Recours et résolution des problèmes

Les décisions administratives visant à restreindre la mise sur le marché d'un produit légalement commercialisé dans un autre État membre mentionnent les voies de recours et les délais selon lesquels elles peuvent être contestées : recours gracieux motivé, recours hiérarchique voire recours devant la juridiction administrative.

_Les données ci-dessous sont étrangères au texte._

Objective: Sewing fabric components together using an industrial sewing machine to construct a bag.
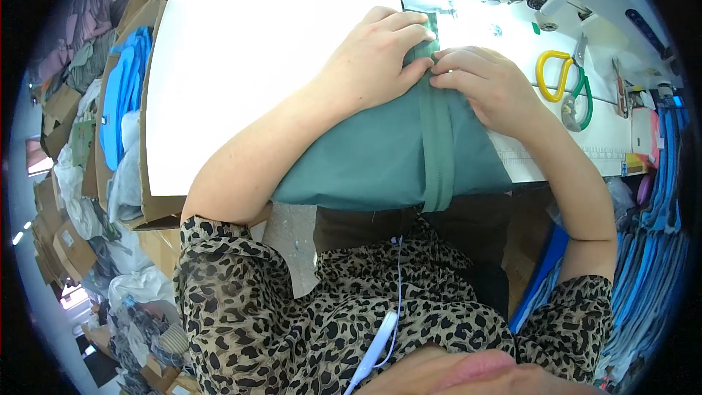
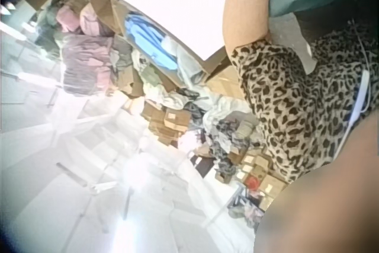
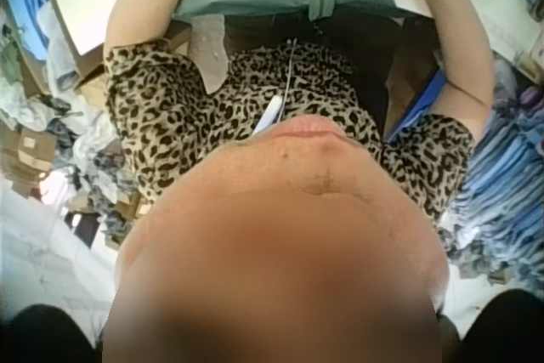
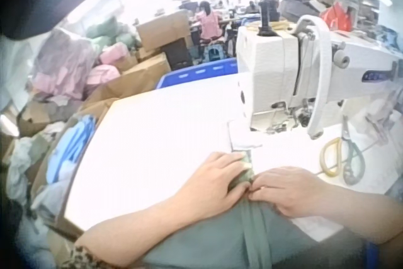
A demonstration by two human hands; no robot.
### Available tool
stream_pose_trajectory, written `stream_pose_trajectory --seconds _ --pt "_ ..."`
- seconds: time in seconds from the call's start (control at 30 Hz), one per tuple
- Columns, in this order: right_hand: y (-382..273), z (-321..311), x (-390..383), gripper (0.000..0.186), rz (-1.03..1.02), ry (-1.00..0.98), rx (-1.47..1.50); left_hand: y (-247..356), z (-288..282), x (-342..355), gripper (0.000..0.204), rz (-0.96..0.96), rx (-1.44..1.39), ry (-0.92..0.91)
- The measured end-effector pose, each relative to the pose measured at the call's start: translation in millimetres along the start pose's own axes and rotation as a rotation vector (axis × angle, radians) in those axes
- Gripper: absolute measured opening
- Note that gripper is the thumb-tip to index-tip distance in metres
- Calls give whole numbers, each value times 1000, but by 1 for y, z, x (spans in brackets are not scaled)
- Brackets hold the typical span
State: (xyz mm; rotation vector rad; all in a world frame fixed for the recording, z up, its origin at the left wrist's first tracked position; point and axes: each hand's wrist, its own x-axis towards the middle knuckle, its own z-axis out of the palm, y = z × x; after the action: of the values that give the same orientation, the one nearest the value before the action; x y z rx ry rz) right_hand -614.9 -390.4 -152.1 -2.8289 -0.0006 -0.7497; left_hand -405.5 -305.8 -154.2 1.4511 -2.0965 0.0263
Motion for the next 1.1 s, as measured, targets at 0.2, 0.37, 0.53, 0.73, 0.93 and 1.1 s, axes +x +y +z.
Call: stream_pose_trajectory --seconds 0.2,0.37,0.53,0.73,0.93,1.1 --pt "2 2 1 24 21 21 -7 -2 0 -1 32 10 -28 17" --pt "6 -1 6 24 -30 0 -72 3 2 0 50 -140 -138 -19" --pt "14 -8 8 25 -61 -47 -61 3 6 4 52 -167 -185 -31" --pt "19 -5 22 24 -87 -50 47 -3 4 4 59 -161 -204 21" --pt "9 7 13 24 131 -26 22 -11 21 10 42 -87 -197 35" --pt "-4 7 12 21 216 -127 81 -6 17 -2 59 -182 -187 12"
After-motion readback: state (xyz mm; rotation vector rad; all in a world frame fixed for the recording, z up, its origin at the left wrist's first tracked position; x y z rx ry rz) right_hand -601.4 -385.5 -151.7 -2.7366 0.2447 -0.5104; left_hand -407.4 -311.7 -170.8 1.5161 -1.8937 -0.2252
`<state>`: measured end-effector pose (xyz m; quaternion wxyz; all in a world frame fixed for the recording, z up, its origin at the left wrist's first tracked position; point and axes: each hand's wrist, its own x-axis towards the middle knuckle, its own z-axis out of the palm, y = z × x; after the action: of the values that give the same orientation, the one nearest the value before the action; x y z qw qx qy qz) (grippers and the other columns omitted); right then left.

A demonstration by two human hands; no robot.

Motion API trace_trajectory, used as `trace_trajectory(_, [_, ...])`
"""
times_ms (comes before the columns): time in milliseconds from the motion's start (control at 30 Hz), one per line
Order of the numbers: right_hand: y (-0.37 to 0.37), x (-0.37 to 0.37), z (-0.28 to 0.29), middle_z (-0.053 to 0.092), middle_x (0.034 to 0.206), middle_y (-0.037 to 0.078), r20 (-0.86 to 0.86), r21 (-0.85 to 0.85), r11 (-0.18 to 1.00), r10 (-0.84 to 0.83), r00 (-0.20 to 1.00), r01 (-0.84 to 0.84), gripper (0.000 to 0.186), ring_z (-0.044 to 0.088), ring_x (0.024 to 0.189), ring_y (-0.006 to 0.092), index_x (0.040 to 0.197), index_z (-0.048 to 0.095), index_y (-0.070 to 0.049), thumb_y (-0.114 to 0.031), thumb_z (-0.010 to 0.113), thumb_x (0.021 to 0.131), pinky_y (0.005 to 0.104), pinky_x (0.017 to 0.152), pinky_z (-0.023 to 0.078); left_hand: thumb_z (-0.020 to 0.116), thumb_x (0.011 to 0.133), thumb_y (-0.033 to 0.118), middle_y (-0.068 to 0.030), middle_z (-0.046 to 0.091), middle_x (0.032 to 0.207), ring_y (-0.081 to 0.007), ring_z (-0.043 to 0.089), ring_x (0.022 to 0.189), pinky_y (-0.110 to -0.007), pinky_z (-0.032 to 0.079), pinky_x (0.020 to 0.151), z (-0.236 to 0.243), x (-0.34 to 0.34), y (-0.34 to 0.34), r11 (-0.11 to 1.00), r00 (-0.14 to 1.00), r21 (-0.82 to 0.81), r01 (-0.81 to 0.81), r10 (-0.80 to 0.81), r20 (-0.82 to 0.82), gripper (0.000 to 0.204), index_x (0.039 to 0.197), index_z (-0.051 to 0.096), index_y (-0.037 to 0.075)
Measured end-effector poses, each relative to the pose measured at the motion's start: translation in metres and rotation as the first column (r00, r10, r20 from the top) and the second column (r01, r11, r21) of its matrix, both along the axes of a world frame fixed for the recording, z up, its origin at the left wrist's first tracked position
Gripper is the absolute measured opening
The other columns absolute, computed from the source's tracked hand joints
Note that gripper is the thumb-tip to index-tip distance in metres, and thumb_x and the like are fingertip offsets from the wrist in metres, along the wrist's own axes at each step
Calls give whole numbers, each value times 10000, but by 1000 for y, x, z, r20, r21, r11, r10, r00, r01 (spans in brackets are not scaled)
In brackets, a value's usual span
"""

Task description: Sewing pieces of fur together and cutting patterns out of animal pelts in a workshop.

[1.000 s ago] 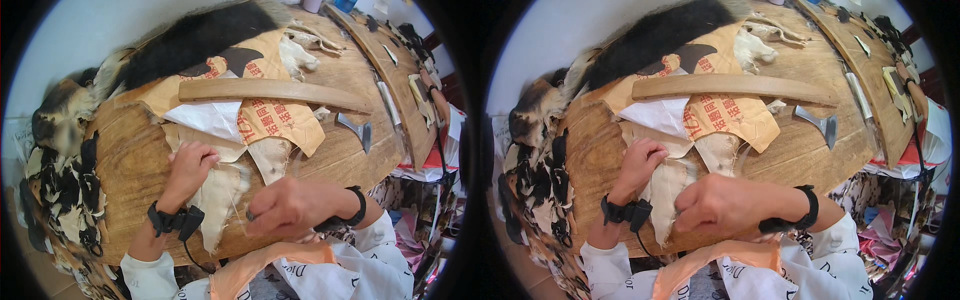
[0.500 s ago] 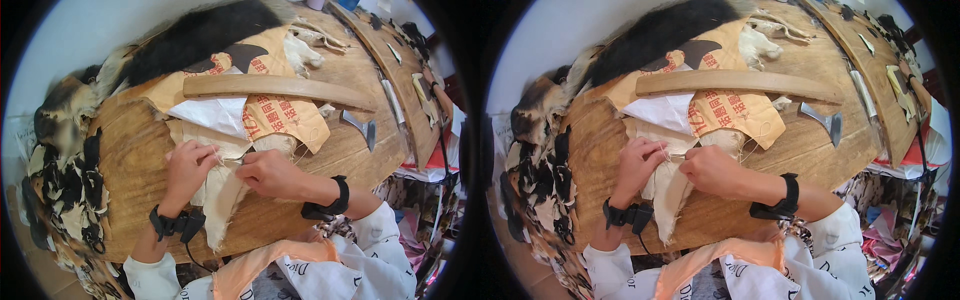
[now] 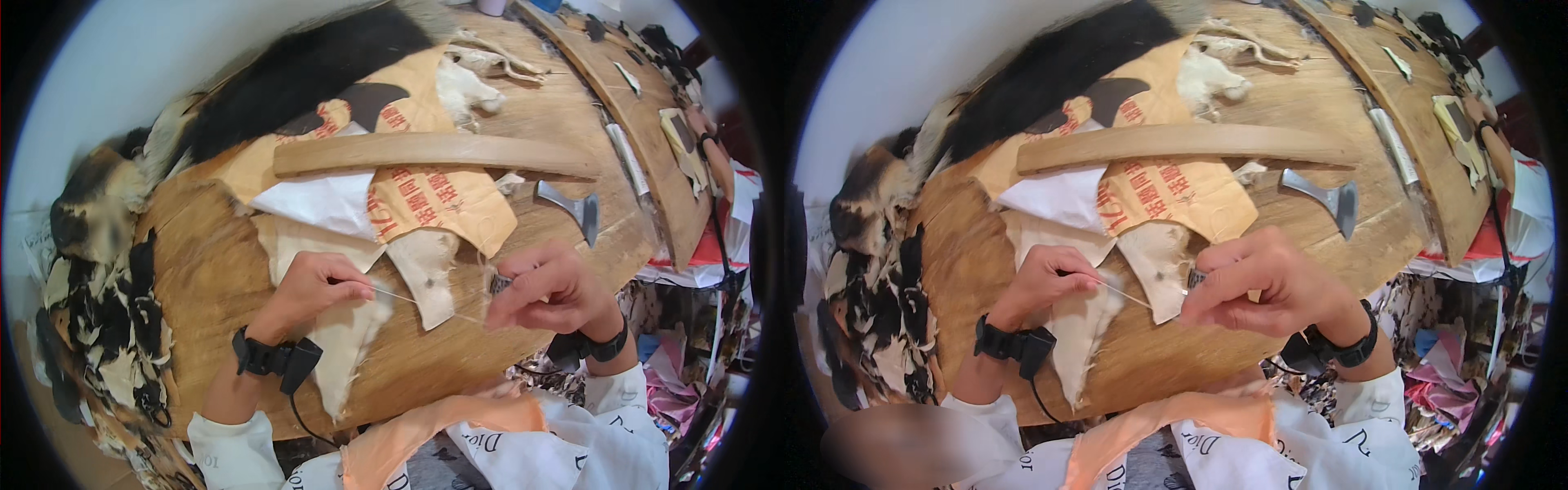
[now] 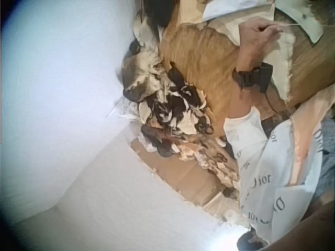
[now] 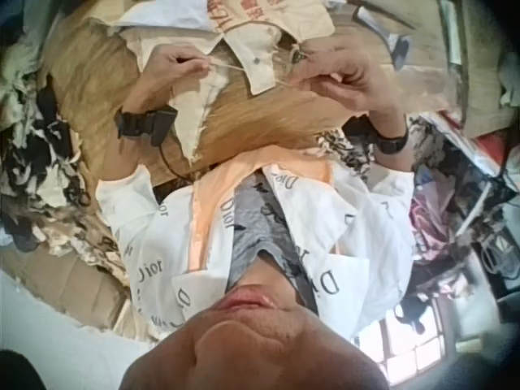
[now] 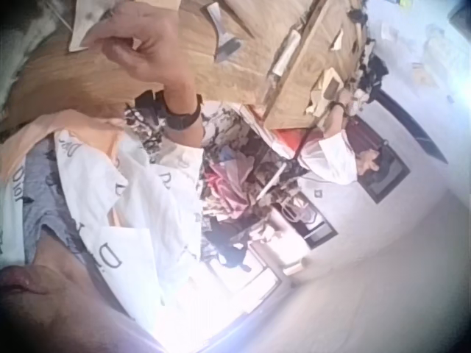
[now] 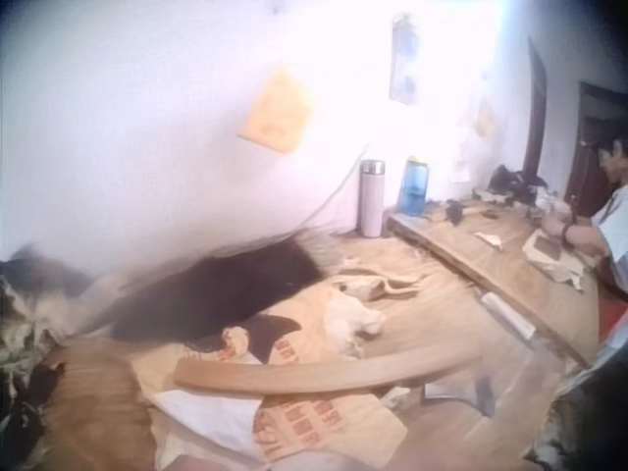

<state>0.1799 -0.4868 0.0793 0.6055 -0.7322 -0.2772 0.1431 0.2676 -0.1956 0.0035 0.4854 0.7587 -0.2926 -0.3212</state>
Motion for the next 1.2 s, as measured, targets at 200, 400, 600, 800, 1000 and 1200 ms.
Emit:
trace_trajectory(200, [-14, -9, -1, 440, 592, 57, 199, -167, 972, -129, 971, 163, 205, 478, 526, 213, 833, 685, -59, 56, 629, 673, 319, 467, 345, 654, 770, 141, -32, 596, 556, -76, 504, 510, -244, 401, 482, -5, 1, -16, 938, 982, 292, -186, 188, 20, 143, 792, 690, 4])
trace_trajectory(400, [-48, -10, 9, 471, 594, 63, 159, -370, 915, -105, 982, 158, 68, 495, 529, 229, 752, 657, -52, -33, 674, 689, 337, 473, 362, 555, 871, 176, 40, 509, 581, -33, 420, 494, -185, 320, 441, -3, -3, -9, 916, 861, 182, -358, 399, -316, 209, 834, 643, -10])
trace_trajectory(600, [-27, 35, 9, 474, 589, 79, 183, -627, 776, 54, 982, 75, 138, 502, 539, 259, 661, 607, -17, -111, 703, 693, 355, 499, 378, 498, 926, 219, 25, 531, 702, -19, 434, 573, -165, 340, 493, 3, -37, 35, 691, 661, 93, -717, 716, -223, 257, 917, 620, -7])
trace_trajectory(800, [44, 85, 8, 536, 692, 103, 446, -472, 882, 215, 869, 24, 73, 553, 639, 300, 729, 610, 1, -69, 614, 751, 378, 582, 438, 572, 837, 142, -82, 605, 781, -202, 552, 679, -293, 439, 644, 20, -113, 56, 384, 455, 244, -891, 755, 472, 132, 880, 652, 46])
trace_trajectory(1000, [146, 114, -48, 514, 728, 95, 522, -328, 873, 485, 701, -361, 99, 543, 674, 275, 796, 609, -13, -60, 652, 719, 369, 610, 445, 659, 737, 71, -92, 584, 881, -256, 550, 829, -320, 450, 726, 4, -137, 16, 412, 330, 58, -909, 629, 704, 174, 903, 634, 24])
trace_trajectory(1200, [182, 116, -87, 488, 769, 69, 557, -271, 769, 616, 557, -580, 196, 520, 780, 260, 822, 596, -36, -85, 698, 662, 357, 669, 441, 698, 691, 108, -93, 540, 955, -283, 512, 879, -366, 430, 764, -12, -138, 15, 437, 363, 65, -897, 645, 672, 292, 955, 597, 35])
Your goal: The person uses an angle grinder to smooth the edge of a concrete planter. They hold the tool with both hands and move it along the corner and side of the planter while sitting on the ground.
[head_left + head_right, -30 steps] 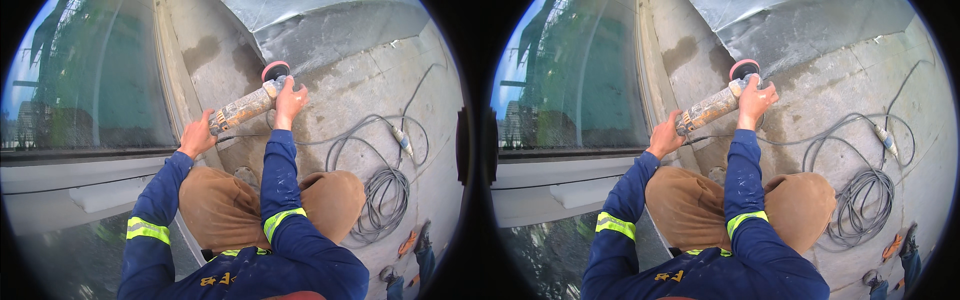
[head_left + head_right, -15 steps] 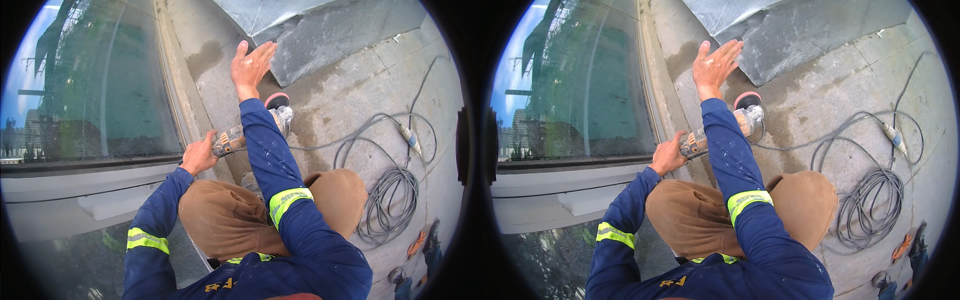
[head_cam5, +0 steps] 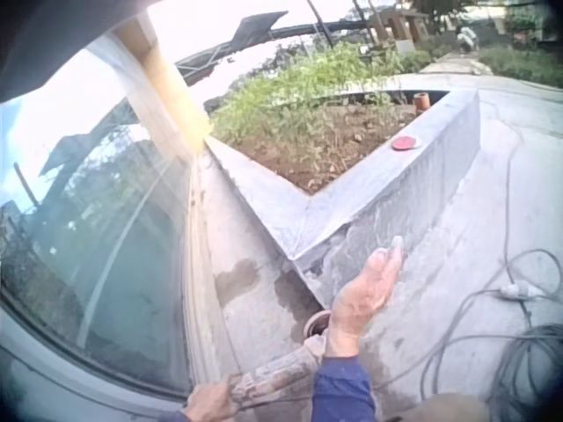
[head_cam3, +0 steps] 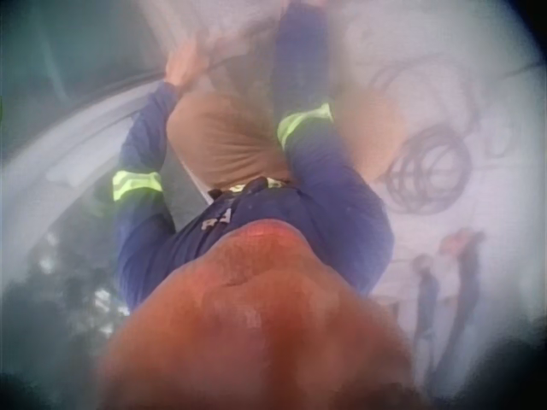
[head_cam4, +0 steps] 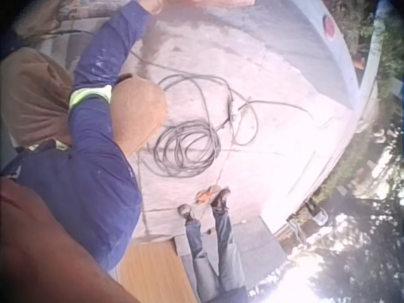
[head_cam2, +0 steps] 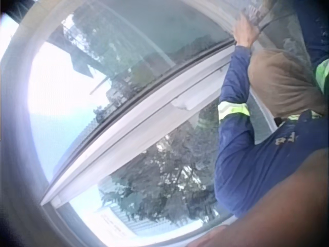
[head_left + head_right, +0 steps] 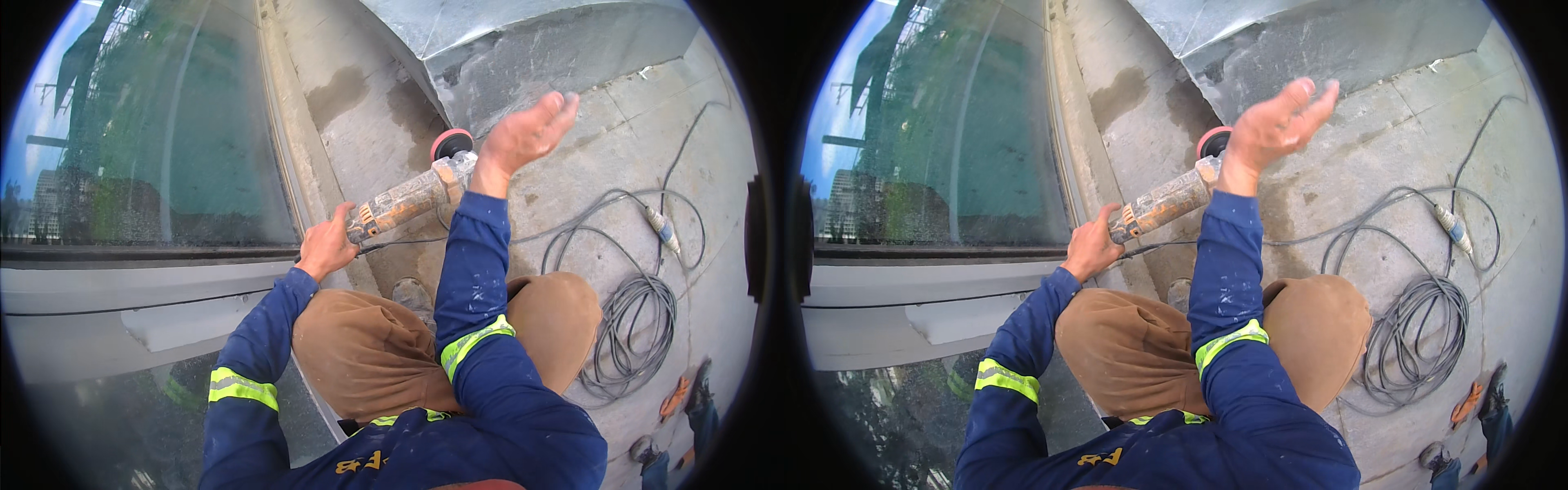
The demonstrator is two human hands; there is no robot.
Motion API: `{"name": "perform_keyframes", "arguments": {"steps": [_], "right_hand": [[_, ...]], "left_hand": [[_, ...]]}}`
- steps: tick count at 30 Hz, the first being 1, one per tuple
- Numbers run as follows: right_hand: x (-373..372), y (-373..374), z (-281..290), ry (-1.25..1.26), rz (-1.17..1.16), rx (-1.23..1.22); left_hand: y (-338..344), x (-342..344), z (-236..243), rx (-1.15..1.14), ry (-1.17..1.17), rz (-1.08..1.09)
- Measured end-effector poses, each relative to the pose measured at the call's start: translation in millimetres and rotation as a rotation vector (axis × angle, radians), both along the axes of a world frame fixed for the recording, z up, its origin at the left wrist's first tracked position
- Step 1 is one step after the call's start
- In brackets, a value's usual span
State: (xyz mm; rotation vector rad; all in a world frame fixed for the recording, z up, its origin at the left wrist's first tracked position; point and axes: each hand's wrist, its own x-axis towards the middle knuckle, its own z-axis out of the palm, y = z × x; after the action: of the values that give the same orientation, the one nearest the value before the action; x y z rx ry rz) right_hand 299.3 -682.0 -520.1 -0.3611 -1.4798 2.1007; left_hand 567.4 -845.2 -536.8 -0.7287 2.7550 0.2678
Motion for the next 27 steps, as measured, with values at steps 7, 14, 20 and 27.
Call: {"name": "perform_keyframes", "arguments": {"steps": [7, 14, 20, 27], "right_hand": [[65, -16, -92, -0.462, 0.041, 0.122], [79, -29, -82, -0.377, 0.271, -0.469], [89, -57, -79, -0.311, 0.387, -0.517], [69, -59, -66, -0.356, 0.462, -0.668]], "left_hand": [[9, -23, -9, 0.024, 0.159, -0.082], [15, -32, -2, -0.005, 0.240, -0.049], [11, -26, 2, -0.105, 0.258, -0.056], [0, -24, 5, -0.143, 0.280, -0.023]]}}
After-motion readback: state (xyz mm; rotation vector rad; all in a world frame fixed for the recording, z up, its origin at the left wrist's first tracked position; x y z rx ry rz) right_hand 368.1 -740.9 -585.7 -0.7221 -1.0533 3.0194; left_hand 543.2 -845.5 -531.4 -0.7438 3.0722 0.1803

Par ailleurs, le règlement (UE) 2019/515 introduit, dans son article 8, une procédure de résolution des problèmes par laquelle un opérateur économique peut soumettre la décision administrative dont il fait l’objet au réseau SOLVIT. Cette procédure prévoit notamment la possibilité pour le centre SOLVIT concerné de solliciter l’avis de la Commission pour évaluer si la décision administrative est compatible avec le principe de reconnaissance mutuelle.

Les « points de contact produits »

Le règlement (UE) 2019/515 prévoit qu’au sein de chaque Etat membre, un « point de contact produits » est chargé de fournir, à la demande d'un opérateur économique ou d'une autorité d'un autre Etat membre, des informations relatives :

  • au principe de reconnaissance mutuelle et à son application ;
  • aux règles techniques applicables aux produits qu'ils souhaitent mettre sur le marché national ;
  • aux coordonnées des autorités compétentes, y compris celles des autorités chargées de superviser la mise en œuvre des règles techniques en question ;
  • à l'existence éventuelle de procédures d'autorisation préalable ;
  • aux voies de recours et aux procédures disponibles sur le territoire de son Etat membre en cas de différend entre opérateurs économiques et autorités compétentes.

La France a choisi de désigner un seul point de contact. Au sein de la Direction générale des entreprises (DGE), le « point de contact produits », joignable à l'adresse pcp.france[ @ ]finances.gouv.fr est abrité par le SQUALPI.